Pendant ce temps, Ashgabat n’en finit plus de sortir de terre. Au pied du Kopet Dag et à l’orée du désert du Karakoum, le projet urbain pharaonique de l’ex-président Niyazov a vu le jour en quelques années, faisant le bonheur des grands groupes de travaux publics. La réputation de bâtisseurs des Arméniens n’étant plus à faire, nombre d’entre eux fourmillent dans ces chantiers à l’ampleur délirante. Difficile d’imaginer, en voyant cette blancheur à la beauté froide, qu’il subsiste, à proximité de ces quartiers vides, de véritables villages où règne une telle chaleur humaine.
Loin de Stepanakert, C. et P. refont le Caucase.
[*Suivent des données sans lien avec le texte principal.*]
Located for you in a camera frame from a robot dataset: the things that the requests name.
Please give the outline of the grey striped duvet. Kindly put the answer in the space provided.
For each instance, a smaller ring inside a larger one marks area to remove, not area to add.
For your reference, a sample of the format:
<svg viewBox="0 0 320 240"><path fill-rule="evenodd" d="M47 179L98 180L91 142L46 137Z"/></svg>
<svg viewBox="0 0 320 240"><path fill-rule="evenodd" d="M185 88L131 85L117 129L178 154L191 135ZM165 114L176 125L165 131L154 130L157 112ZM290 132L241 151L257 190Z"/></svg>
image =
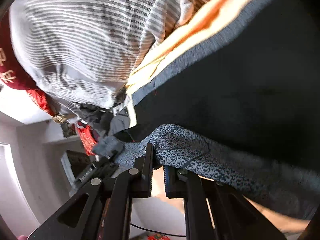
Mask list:
<svg viewBox="0 0 320 240"><path fill-rule="evenodd" d="M209 1L15 0L12 46L47 94L112 108L148 51Z"/></svg>

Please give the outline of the dark grey jacket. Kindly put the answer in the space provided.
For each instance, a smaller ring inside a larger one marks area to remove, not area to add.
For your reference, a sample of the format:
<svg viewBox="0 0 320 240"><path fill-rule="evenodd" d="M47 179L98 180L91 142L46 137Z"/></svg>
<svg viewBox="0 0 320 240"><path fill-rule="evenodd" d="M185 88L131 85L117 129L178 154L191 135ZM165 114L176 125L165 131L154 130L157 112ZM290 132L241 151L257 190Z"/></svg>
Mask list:
<svg viewBox="0 0 320 240"><path fill-rule="evenodd" d="M116 115L111 110L89 104L80 105L79 110L84 117L83 120L97 132L100 138L114 135L130 126L130 118L126 108Z"/></svg>

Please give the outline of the red fabric item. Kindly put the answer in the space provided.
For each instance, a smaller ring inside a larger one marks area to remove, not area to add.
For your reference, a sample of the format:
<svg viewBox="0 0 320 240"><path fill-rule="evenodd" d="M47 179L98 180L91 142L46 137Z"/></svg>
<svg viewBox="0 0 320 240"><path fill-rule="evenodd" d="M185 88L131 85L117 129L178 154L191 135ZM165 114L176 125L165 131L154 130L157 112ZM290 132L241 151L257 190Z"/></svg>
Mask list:
<svg viewBox="0 0 320 240"><path fill-rule="evenodd" d="M77 134L79 135L79 138L82 142L82 145L86 151L87 155L95 155L93 152L93 148L96 146L98 141L94 137L93 130L89 124L84 124L81 121L78 121L75 124L75 129Z"/></svg>

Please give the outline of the peach bed sheet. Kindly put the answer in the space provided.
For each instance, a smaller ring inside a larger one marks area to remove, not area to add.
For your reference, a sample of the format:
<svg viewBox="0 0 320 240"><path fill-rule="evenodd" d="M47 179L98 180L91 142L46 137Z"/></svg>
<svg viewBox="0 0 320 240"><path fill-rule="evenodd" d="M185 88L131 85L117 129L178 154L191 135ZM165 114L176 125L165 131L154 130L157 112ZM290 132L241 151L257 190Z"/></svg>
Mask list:
<svg viewBox="0 0 320 240"><path fill-rule="evenodd" d="M159 46L149 51L131 72L126 93L133 94L190 48L229 25L252 0L210 0L185 25L173 31Z"/></svg>

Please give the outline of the red embroidered cloth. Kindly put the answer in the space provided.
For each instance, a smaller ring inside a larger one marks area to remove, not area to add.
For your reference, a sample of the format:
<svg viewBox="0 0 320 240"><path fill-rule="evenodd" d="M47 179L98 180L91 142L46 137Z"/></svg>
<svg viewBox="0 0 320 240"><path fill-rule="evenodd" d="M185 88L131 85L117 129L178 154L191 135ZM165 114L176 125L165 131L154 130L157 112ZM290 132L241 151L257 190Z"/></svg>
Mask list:
<svg viewBox="0 0 320 240"><path fill-rule="evenodd" d="M17 61L10 36L9 14L1 20L1 81L9 88L23 90L39 109L46 112L54 122L66 121L51 104L49 96L37 87L36 82Z"/></svg>

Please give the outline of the black pants with patterned band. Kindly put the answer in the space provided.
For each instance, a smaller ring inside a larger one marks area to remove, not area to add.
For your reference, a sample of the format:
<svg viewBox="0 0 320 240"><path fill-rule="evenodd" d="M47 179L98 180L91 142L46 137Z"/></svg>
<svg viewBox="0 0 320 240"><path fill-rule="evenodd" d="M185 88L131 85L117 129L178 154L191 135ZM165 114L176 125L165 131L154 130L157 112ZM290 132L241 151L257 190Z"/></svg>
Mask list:
<svg viewBox="0 0 320 240"><path fill-rule="evenodd" d="M158 162L231 185L284 215L319 207L319 26L303 0L252 0L133 94L137 124L108 136L131 166Z"/></svg>

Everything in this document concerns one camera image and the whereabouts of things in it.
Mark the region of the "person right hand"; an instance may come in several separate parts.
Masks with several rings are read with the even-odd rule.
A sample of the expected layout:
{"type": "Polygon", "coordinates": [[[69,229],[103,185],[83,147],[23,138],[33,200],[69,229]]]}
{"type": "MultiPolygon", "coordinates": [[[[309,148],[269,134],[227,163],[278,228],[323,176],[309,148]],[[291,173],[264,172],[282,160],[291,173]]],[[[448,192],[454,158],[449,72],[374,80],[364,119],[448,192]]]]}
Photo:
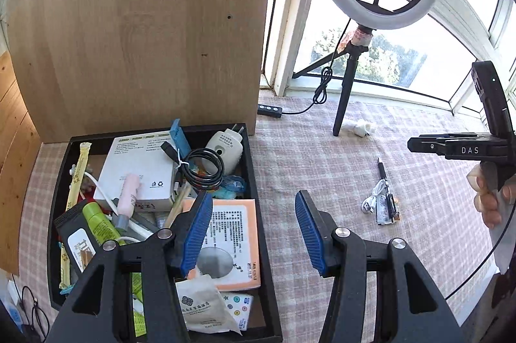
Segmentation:
{"type": "Polygon", "coordinates": [[[474,198],[475,209],[481,213],[486,227],[489,229],[495,228],[502,222],[500,200],[489,190],[480,165],[475,165],[472,168],[467,174],[467,180],[476,192],[474,198]]]}

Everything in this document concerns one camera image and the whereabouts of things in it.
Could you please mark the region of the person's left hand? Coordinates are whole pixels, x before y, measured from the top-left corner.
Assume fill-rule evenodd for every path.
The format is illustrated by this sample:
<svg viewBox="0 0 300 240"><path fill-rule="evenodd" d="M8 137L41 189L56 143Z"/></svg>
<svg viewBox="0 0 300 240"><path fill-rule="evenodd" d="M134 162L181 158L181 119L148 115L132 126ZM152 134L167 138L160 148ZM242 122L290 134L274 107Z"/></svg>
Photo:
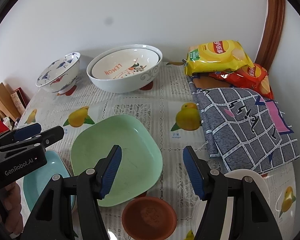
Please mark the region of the person's left hand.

Ironiquement, c’est en langue russe que tous deux pointent les rôles troubles de la Russie et des États-Unis qui s’évertuent à déstabiliser la région, en mettant dos à dos leurs peuples. Mais C. et P. ne sont pas dupes. Ils se serrent les coudes, sous la menace de la ville blanche qui, jour après jour, fait disparaître la vie de la capitale.